#### [Exercise requirements]
Please copy the data below exactly; none of the pictures in it belong in the copy.

——

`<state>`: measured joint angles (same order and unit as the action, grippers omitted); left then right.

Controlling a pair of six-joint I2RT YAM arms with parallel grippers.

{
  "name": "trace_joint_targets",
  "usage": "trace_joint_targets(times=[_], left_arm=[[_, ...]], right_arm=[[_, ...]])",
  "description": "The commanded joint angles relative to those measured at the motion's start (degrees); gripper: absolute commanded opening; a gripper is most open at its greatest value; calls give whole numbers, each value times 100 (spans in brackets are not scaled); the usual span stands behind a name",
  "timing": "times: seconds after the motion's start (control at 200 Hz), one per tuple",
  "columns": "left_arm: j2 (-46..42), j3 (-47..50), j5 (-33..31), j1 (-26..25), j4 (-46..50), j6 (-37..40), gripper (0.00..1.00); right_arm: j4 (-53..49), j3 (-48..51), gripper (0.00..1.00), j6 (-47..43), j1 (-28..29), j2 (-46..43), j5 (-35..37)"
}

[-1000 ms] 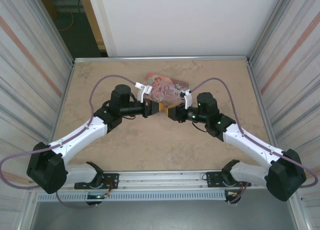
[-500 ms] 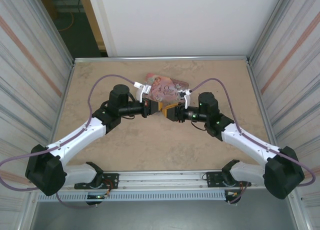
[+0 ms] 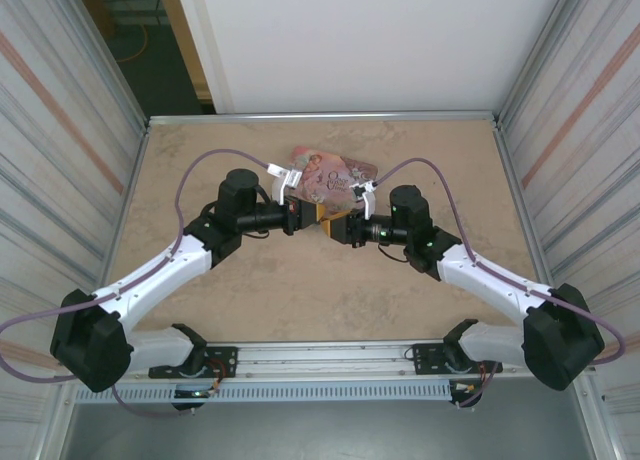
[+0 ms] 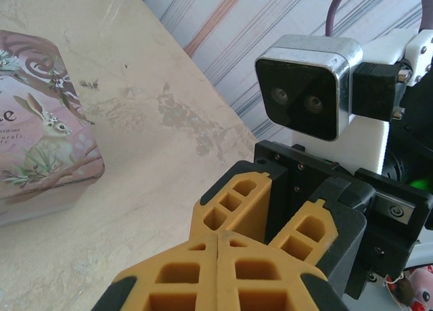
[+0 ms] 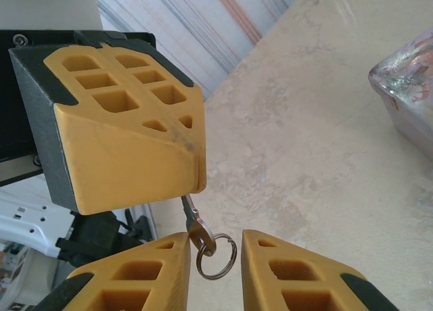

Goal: Unlock the padlock with the key

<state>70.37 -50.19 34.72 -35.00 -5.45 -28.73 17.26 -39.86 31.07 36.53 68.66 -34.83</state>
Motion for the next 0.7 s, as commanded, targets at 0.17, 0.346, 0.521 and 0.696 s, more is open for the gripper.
trace_joint_targets(times=[0.17, 0.346, 0.521, 0.696], left_arm=[[-190, -60, 63, -15, 0, 34, 0], [-224, -36, 5, 3, -9, 28, 0], [-436, 72, -143, 135, -53, -14, 21], [-898, 335, -527, 399, 82, 20, 40]], right_arm=[[76, -207, 14, -13, 30, 2, -67], [-48, -172, 0, -56, -13, -94, 8], [-495, -193, 0, -277, -52, -254, 251], [-1357, -345, 0, -664, -105, -284, 724]])
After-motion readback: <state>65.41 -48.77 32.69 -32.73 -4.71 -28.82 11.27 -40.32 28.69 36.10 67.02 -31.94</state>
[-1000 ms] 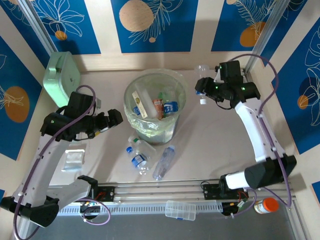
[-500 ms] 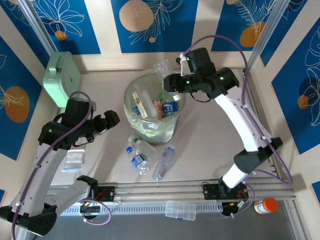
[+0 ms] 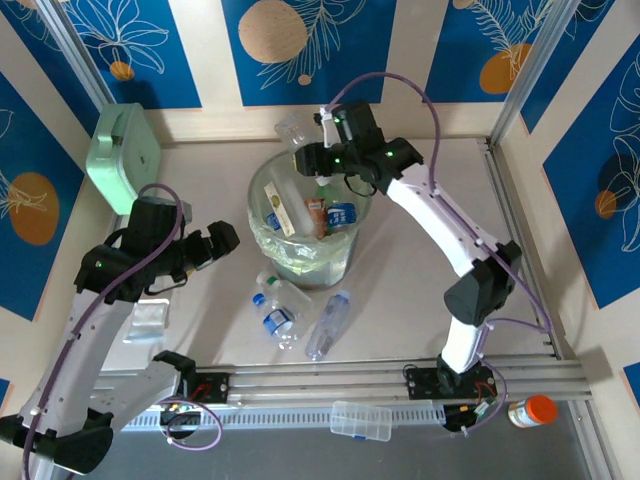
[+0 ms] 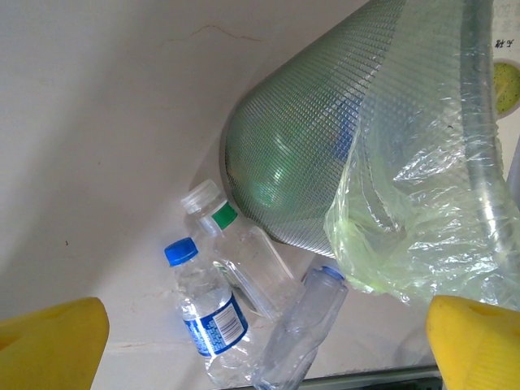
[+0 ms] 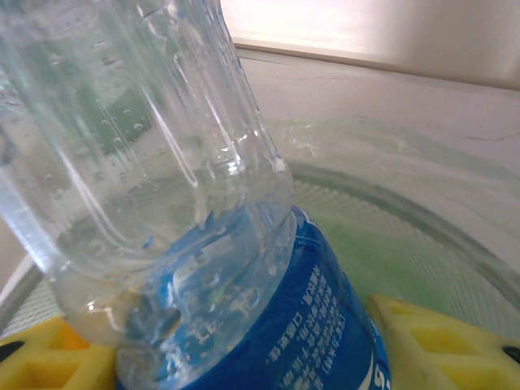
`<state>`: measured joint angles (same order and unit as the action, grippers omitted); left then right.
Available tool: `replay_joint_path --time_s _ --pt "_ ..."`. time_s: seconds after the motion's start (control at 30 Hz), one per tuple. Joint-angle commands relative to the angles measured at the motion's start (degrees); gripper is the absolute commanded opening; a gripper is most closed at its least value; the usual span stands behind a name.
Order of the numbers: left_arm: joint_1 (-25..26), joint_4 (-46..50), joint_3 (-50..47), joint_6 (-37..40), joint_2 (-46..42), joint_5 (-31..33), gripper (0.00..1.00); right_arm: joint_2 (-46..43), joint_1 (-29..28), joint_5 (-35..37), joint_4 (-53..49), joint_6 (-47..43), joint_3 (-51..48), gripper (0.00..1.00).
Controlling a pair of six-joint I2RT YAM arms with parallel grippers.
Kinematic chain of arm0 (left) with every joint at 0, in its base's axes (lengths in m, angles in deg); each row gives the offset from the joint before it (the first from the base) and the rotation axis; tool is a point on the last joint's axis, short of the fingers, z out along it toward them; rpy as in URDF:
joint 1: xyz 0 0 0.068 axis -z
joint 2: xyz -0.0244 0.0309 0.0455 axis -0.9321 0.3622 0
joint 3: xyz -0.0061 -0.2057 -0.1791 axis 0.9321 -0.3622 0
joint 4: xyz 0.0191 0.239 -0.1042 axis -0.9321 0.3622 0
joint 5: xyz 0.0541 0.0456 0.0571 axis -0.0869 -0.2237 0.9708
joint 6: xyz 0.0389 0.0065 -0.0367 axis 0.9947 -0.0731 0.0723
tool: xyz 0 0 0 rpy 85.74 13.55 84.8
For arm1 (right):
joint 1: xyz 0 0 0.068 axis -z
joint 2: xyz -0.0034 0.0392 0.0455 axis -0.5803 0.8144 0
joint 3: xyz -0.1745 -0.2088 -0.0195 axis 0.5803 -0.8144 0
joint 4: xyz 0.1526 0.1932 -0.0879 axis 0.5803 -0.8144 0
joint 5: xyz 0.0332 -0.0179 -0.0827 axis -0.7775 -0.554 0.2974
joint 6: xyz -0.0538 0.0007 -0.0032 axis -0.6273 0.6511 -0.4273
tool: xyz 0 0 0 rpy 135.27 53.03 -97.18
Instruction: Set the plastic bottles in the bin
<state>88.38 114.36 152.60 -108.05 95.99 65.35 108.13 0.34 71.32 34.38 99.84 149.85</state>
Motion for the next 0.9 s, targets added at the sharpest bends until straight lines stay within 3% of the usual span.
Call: replay_joint_path --time_s 0.0,0.13,0.47,0.57,0.67,0.87 --pt "-0.72 2.24 1.83 2.29 -1.24 1.06 0.99 1.73 -1.15 1.66 6.64 -2.08 0.60 0.59" --pt "-0.68 4.01 3.46 3.91 -0.99 1.46 0.99 2.63 -0.69 2.30 9.11 -1.24 -2.70 0.82" --pt "-0.89 6.08 6.78 7.10 0.71 3.01 0.99 -4.10 0.57 0.12 11.99 -1.43 -6.55 0.93" --pt "-0.88 5.43 6.10 7.38 0.94 2.75 0.99 -5.60 1.66 -0.77 9.94 -0.30 -6.10 0.88" --pt "-0.86 4.13 3.84 6.79 0.85 1.16 0.99 -7.54 2.02 -3.02 7.87 -0.21 -6.00 0.76" --pt "-0.87 0.72 -4.46 1.46 -2.26 -1.17 0.98 -14.37 1.89 -5.70 4.55 1.54 -6.92 0.61"
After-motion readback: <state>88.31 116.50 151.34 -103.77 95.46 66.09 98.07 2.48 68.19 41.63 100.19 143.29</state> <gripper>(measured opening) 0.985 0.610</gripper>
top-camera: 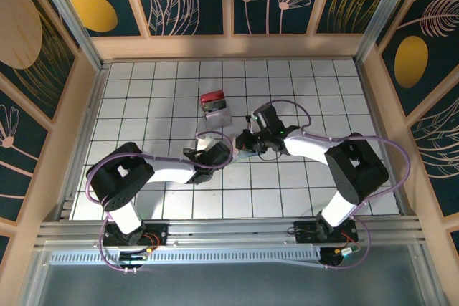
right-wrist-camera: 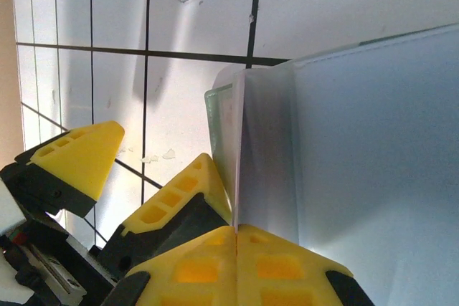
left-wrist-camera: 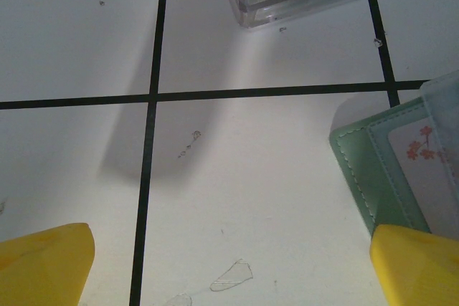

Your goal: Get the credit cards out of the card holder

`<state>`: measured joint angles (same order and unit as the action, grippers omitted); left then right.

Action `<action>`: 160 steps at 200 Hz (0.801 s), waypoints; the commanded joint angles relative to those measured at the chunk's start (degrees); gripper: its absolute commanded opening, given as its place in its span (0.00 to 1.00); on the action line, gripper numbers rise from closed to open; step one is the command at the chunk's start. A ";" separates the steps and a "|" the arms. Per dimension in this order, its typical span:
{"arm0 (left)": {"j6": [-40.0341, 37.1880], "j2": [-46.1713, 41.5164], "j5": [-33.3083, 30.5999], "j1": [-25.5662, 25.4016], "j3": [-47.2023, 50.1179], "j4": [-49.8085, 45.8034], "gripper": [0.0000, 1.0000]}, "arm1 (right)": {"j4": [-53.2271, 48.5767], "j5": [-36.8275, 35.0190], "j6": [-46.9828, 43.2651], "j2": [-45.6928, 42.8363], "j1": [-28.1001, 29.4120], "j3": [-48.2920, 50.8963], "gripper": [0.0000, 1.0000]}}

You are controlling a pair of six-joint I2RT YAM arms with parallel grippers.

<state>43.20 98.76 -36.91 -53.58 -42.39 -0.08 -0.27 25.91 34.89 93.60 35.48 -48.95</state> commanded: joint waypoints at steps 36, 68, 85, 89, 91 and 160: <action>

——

#### [The completed task]
`<state>`: measured joint angles (same order and unit as the action, grippers omitted); left then right.

Controlling a pair of six-joint I2RT YAM arms with parallel grippers.

{
  "name": "trace_joint_targets",
  "usage": "trace_joint_targets(times=[_], left_arm=[[_, ...]], right_arm=[[_, ...]])",
  "description": "The commanded joint angles relative to those measured at the motion's start (degrees); gripper: absolute commanded opening; a gripper is most open at its greatest value; calls give whole numbers, each value times 100 (spans in brackets are not scaled); the usual span stands behind a name",
  "timing": "times: seconds after the motion's start (control at 200 Hz), one per tuple",
  "columns": "left_arm: j2 (-46..42), j3 (-47..50), j5 (-33..31), j1 (-26..25), j4 (-46..50), j6 (-37..40), gripper (0.00..1.00); right_arm: j4 (-53..49), j3 (-48..51), gripper (0.00..1.00), j6 (-47..43), j1 (-28..29), j2 (-46..43), j5 (-35..37)"
}

[-1000 ms] 
[-500 ms] 
[+0 ms] 
[+0 ms] 
[+0 ms] 

Goal: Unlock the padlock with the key

<state>70.37 -50.19 34.72 -35.00 -5.45 -28.73 17.26 -39.86 31.07 36.53 68.66 -34.83</state>
Motion for the next 0.7 s, as commanded, targets at 0.17, 0.346, 0.521 and 0.696 s, more is open for the gripper.
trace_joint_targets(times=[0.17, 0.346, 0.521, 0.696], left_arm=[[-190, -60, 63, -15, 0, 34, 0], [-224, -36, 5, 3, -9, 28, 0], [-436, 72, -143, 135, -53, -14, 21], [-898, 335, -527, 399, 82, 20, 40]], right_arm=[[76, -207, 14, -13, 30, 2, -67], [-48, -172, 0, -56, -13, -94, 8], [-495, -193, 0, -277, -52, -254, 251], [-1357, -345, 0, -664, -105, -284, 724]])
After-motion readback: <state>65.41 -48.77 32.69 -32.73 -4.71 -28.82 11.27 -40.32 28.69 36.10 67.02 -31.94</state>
[-1000 ms] 
[-500 ms] 
[+0 ms] 
[+0 ms] 
[+0 ms] 
`<state>`: measured joint angles (same order and unit as the action, grippers omitted); left then right.
Available tool: `replay_joint_path --time_s _ --pt "_ ..."`. time_s: seconds after the motion's start (control at 30 Hz), one per tuple. Joint-angle commands relative to the angles measured at the motion's start (degrees); gripper is the absolute commanded opening; a gripper is most closed at its least value; the usual span stands behind a name.
Order of the numbers: left_arm: joint_1 (-25..26), joint_4 (-46..50), joint_3 (-50..47), joint_6 (-37..40), joint_2 (-46..42), joint_5 (-31..33), gripper (0.00..1.00); right_arm: joint_2 (-46..43), joint_1 (-29..28), joint_5 (-35..37), joint_4 (-53..49), joint_6 (-47..43), joint_3 (-51..48), gripper (0.00..1.00).
Controlling a pair of six-joint I2RT YAM arms with parallel grippers.
Kinematic chain of arm0 (left) with every joint at 0, in its base's axes (lengths in m, angles in deg); each row gives the offset from the joint before it (the first from the base) and the rotation axis; tool is a point on the last joint's axis, short of the fingers, z out along it toward them; rpy as in URDF:
joint 1: xyz 0 0 0.068 axis -z
joint 2: xyz -0.0244 0.0309 0.0455 axis -0.9321 0.3622 0
joint 3: xyz -0.0061 -0.2057 -0.1791 axis 0.9321 -0.3622 0
joint 4: xyz 0.0191 0.239 -0.1042 axis -0.9321 0.3622 0
joint 5: xyz 0.0541 0.0456 0.0571 axis -0.0869 -0.2237 0.9708
joint 6: xyz 0.0389 0.0065 -0.0367 axis 0.9947 -0.0731 0.0723
tool: xyz 0 0 0 rpy 85.74 13.55 84.8
For arm1 (right):
joint 1: xyz 0 0 0.068 axis -z
joint 2: xyz -0.0034 0.0392 0.0455 axis -0.5803 0.8144 0
joint 3: xyz -0.1745 -0.2088 -0.0195 axis 0.5803 -0.8144 0
joint 4: xyz 0.1526 0.1932 -0.0879 axis 0.5803 -0.8144 0
joint 5: xyz 0.0332 -0.0179 -0.0827 axis -0.7775 -0.554 0.2974
joint 6: xyz -0.0538 0.0007 -0.0032 axis -0.6273 0.6511 -0.4273
tool: xyz 0 0 0 rpy 135.27 53.03 -97.18
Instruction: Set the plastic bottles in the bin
<state>88.38 114.36 152.60 -108.05 95.99 65.35 108.13 0.34 71.32 34.38 99.84 149.85</state>
Motion for the next 0.9 s, targets added at the sharpest bends until straight lines stay within 3% of the usual span.
Call: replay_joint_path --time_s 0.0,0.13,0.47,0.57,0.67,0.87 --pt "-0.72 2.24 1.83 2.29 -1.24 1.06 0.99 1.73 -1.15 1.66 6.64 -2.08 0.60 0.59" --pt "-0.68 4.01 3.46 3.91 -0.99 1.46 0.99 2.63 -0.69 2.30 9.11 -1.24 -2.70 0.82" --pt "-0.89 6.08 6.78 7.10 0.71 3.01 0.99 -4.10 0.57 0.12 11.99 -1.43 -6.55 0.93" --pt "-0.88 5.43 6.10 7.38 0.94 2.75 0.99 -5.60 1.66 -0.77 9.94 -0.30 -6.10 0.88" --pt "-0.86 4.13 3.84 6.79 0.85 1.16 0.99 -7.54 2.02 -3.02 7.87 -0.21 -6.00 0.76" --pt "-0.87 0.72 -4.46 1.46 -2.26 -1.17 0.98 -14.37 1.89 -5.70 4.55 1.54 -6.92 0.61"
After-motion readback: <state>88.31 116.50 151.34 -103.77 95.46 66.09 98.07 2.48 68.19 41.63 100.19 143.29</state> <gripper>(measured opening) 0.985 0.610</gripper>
top-camera: 
right-wrist-camera: 
left-wrist-camera: 

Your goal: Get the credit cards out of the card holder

`<state>`: measured joint angles (same order and unit as the action, grippers omitted); left then right.

Action `<action>`: 160 steps at 200 Hz (0.801 s), waypoints; the commanded joint angles relative to those measured at the chunk's start (degrees); gripper: its absolute commanded opening, given as its place in its span (0.00 to 1.00); on the action line, gripper numbers rise from closed to open; step one is the command at the chunk's start. A ";" separates the steps and a "|" the arms. Per dimension in this order, its typical span:
{"arm0 (left)": {"j6": [-40.0341, 37.1880], "j2": [-46.1713, 41.5164], "j5": [-33.3083, 30.5999], "j1": [-25.5662, 25.4016], "j3": [-47.2023, 50.1179], "j4": [-49.8085, 45.8034], "gripper": [0.0000, 1.0000]}, "arm1 (right)": {"j4": [-53.2271, 48.5767], "j5": [-36.8275, 35.0190], "j6": [-46.9828, 43.2651], "j2": [-45.6928, 42.8363], "j1": [-28.1001, 29.4120], "j3": [-48.2920, 50.8963], "gripper": [0.0000, 1.0000]}}

You are controlling a pair of six-joint I2RT YAM arms with parallel grippers.

<state>43.20 98.76 -36.91 -53.58 -42.39 -0.08 -0.27 25.91 34.89 93.60 35.48 -48.95</state> commanded: joint waypoints at steps 36, 68, 85, 89, 91 and 160: <action>

No additional answer is needed here.